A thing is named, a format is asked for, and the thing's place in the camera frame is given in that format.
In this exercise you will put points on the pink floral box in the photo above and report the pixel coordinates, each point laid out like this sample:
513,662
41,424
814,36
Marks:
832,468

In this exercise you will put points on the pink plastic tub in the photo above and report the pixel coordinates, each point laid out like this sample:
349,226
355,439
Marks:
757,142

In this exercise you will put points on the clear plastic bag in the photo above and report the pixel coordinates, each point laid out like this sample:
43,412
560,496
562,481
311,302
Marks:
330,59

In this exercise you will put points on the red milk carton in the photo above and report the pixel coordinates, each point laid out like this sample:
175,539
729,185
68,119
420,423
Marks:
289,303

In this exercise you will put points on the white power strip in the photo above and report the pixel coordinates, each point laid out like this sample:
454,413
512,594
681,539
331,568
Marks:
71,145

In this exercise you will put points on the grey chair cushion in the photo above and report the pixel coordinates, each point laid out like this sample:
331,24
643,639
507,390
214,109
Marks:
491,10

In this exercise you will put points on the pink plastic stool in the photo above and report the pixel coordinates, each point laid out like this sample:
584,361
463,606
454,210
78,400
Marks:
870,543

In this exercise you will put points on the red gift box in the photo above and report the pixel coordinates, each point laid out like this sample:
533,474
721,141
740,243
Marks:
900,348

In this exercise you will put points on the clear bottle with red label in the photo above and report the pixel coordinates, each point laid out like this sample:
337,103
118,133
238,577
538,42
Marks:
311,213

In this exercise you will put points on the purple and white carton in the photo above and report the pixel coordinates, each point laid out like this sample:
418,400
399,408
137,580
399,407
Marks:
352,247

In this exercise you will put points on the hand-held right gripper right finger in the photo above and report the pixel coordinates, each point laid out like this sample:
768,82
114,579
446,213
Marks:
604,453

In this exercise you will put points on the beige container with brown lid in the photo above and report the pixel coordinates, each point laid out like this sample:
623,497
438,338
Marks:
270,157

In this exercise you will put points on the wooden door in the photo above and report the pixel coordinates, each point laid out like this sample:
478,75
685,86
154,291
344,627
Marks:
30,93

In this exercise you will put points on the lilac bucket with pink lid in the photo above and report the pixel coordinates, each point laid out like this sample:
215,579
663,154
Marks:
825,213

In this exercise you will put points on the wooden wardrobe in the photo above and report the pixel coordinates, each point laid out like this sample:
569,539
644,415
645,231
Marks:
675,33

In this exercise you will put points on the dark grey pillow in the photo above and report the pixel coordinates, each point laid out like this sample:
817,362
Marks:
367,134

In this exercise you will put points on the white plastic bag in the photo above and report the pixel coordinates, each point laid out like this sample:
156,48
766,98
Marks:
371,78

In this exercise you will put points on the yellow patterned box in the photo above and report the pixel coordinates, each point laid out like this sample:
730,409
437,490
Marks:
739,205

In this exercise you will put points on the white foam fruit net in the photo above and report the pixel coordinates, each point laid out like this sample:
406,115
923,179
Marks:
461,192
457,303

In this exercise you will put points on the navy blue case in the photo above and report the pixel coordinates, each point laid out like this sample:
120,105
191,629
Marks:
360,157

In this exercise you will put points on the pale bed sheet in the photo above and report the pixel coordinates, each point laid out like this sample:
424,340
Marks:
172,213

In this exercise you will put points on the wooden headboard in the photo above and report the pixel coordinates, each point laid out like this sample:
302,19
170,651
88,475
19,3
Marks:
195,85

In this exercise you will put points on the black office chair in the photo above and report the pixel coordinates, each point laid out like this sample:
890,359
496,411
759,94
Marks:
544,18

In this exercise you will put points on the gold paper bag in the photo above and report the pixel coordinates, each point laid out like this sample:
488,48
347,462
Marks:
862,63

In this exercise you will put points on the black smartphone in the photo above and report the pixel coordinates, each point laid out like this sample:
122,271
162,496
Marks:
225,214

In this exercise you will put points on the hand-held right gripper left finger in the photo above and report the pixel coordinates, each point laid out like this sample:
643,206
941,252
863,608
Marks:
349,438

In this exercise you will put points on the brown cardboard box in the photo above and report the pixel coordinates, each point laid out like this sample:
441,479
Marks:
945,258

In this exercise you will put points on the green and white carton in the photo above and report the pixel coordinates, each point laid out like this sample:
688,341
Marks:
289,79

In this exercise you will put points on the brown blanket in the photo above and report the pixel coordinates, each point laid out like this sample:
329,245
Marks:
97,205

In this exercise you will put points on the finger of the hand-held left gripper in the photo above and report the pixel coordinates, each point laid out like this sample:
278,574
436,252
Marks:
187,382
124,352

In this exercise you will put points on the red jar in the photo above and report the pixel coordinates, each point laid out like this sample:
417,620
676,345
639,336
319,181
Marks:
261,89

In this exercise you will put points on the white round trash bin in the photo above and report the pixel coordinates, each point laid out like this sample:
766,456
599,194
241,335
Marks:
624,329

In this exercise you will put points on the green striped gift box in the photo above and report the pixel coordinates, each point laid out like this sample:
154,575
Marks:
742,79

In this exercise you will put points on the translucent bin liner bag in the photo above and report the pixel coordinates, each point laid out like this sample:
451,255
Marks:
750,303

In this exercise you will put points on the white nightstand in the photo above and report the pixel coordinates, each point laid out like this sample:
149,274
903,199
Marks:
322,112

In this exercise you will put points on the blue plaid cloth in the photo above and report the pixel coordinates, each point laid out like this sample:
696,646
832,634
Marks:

• Your assignment
Repeat the lines above with every word intact.

• Answer to this problem
A thing is named, a format is asked for, and the thing's place in the camera frame is given in that format.
In this exercise you will put points on the pink floral box in the photo above and report the pixel coordinates, each point laid out like this sample:
513,662
41,424
814,36
Marks:
832,468

In this exercise you will put points on the pink plastic tub in the photo above and report the pixel coordinates, each point laid out like this sample:
349,226
355,439
Marks:
757,142

In this exercise you will put points on the clear plastic bag in the photo above and report the pixel coordinates, each point laid out like this sample:
43,412
560,496
562,481
311,302
Marks:
330,59

In this exercise you will put points on the red milk carton in the photo above and report the pixel coordinates, each point laid out like this sample:
175,539
729,185
68,119
420,423
Marks:
289,303

In this exercise you will put points on the white power strip in the photo above and report the pixel coordinates, each point laid out like this sample:
454,413
512,594
681,539
331,568
Marks:
71,145

In this exercise you will put points on the grey chair cushion in the photo above and report the pixel coordinates, each point laid out like this sample:
331,24
643,639
507,390
214,109
Marks:
491,10

In this exercise you will put points on the pink plastic stool in the photo above and report the pixel coordinates, each point laid out like this sample:
584,361
463,606
454,210
78,400
Marks:
870,543

In this exercise you will put points on the red gift box in the photo above and report the pixel coordinates, each point laid out like this sample:
533,474
721,141
740,243
Marks:
900,348

In this exercise you will put points on the clear bottle with red label in the photo above and report the pixel coordinates, each point laid out like this sample:
337,103
118,133
238,577
538,42
Marks:
311,213

In this exercise you will put points on the purple and white carton in the photo above and report the pixel coordinates, each point laid out like this sample:
418,400
399,408
137,580
399,407
Marks:
352,247

In this exercise you will put points on the hand-held right gripper right finger in the photo above and report the pixel coordinates, each point laid out like this sample:
768,82
114,579
446,213
Marks:
604,453

In this exercise you will put points on the beige container with brown lid in the photo above and report the pixel coordinates, each point laid out like this sample:
623,497
438,338
Marks:
270,157

In this exercise you will put points on the wooden door in the photo above and report the pixel coordinates, each point laid out like this sample:
478,75
685,86
154,291
344,627
Marks:
30,93

In this exercise you will put points on the lilac bucket with pink lid in the photo above and report the pixel coordinates, each point laid out like this sample:
215,579
663,154
Marks:
825,213

In this exercise you will put points on the wooden wardrobe in the photo above and report the pixel coordinates, each point laid out like this sample:
569,539
644,415
645,231
Marks:
675,33

In this exercise you will put points on the dark grey pillow in the photo above and report the pixel coordinates, each point laid out like this sample:
817,362
Marks:
367,134

In this exercise you will put points on the white plastic bag in the photo above and report the pixel coordinates, each point laid out like this sample:
156,48
766,98
Marks:
371,78

In this exercise you will put points on the yellow patterned box in the photo above and report the pixel coordinates, each point laid out like this sample:
730,409
437,490
Marks:
739,205

In this exercise you will put points on the white foam fruit net in the photo above and report the pixel coordinates, each point laid out like this sample:
406,115
923,179
Marks:
461,192
457,303

In this exercise you will put points on the navy blue case in the photo above and report the pixel coordinates, each point laid out like this sample:
120,105
191,629
Marks:
360,157

In this exercise you will put points on the pale bed sheet in the photo above and report the pixel coordinates, each point laid out like this sample:
424,340
Marks:
172,213

In this exercise you will put points on the wooden headboard in the photo above and report the pixel coordinates, each point laid out like this sample:
302,19
170,651
88,475
19,3
Marks:
195,85

In this exercise you will put points on the black office chair in the photo above and report the pixel coordinates, each point laid out like this sample:
890,359
496,411
759,94
Marks:
544,18

In this exercise you will put points on the gold paper bag in the photo above and report the pixel coordinates, each point laid out like this sample:
488,48
347,462
Marks:
862,63

In this exercise you will put points on the black smartphone in the photo above and report the pixel coordinates, each point laid out like this sample:
122,271
162,496
Marks:
225,214

In this exercise you will put points on the hand-held right gripper left finger in the photo above and report the pixel coordinates, each point laid out like this sample:
643,206
941,252
863,608
Marks:
349,438

In this exercise you will put points on the brown cardboard box in the photo above and report the pixel coordinates, each point laid out like this sample:
441,479
Marks:
945,258

In this exercise you will put points on the green and white carton in the photo above and report the pixel coordinates, each point laid out like this sample:
688,341
Marks:
289,79

In this exercise you will put points on the brown blanket in the photo above and report the pixel coordinates, each point laid out like this sample:
329,245
Marks:
97,205

In this exercise you will put points on the finger of the hand-held left gripper in the photo above and report the pixel coordinates, each point laid out like this sample:
278,574
436,252
Marks:
187,382
124,352

In this exercise you will put points on the red jar in the photo above and report the pixel coordinates, each point laid out like this sample:
417,620
676,345
639,336
319,181
Marks:
261,89

In this exercise you will put points on the white round trash bin in the photo above and report the pixel coordinates, each point laid out like this sample:
766,456
599,194
241,335
Marks:
624,329

In this exercise you will put points on the green striped gift box in the photo above and report the pixel coordinates, each point laid out like this sample:
154,575
Marks:
742,79

In this exercise you will put points on the translucent bin liner bag in the photo above and report the pixel coordinates, each point laid out like this sample:
451,255
Marks:
750,303

In this exercise you will put points on the white nightstand in the photo above and report the pixel coordinates, each point laid out like this sample:
149,274
903,199
Marks:
322,112

In this exercise you will put points on the blue plaid cloth in the photo above and report the pixel coordinates, each point laid out like this sample:
696,646
832,634
Marks:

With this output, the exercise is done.